Piesek Tobi nie odchodzi na chwilę od swojego nowego pana.

Michał od dawna zastanawiał się nad zabraniem ze schroniska zwierzaka. Mężczyzna od dawna marzył o psie, ale jego rodzice mogli mieć tylko żółwia, ponieważ matka Michała była uczulona na sierść. Jednak Michał dorastał, znalazł pracę w firmie, w której mógł pracować zdalnie, z domu. Wynajmował mieszkanie w centrum miasta, więc wolno mu było wszystko! Tylko w mieszkaniu czegoś brakowało.

Michał i jego dziewczyna postanowili zabrać ze schroniska psa. „Wreszcie moje marzenie z dzieciństwa się spełni!” – pomyślał Michał. Razem udali się do schroniska. Tam poznał Tobiego. Szczeniak był przestraszony, został wyrzucony na drogę, ale pewna kobieta uratowała go i zabrała do schroniska, ponieważ nie mogła zabrać zwierzęcia do siebie.

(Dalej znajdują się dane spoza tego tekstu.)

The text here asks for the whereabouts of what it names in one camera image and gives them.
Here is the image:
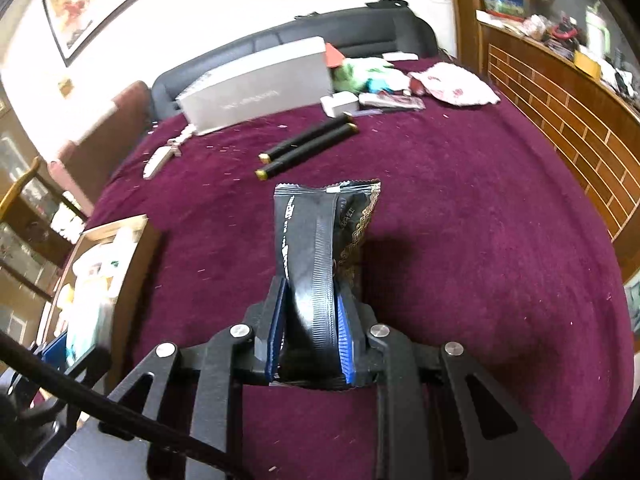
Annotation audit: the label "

Tobi od razu polubił Michała. Podał mu łapę, pracownicy schroniska byli tym zaskoczeni. Już tego samego dnia Michał zabrał pieska do domu.

Początkowo Tobi był bardzo nieśmiały i rozrabiał w nocy, ale później przyzwyczaił się do właściciela. Nie przepadał za dziewczyną Michała, ale bardzo kochał mężczyznę. Nigdy nie odchodził od Michała, cały czas był blisko.

Najbardziej boli, gdy już dorosły piesek Tobi wskakuje na ręce Michała, wciąż myśląc, że jest jeszcze małym szczeniakiem.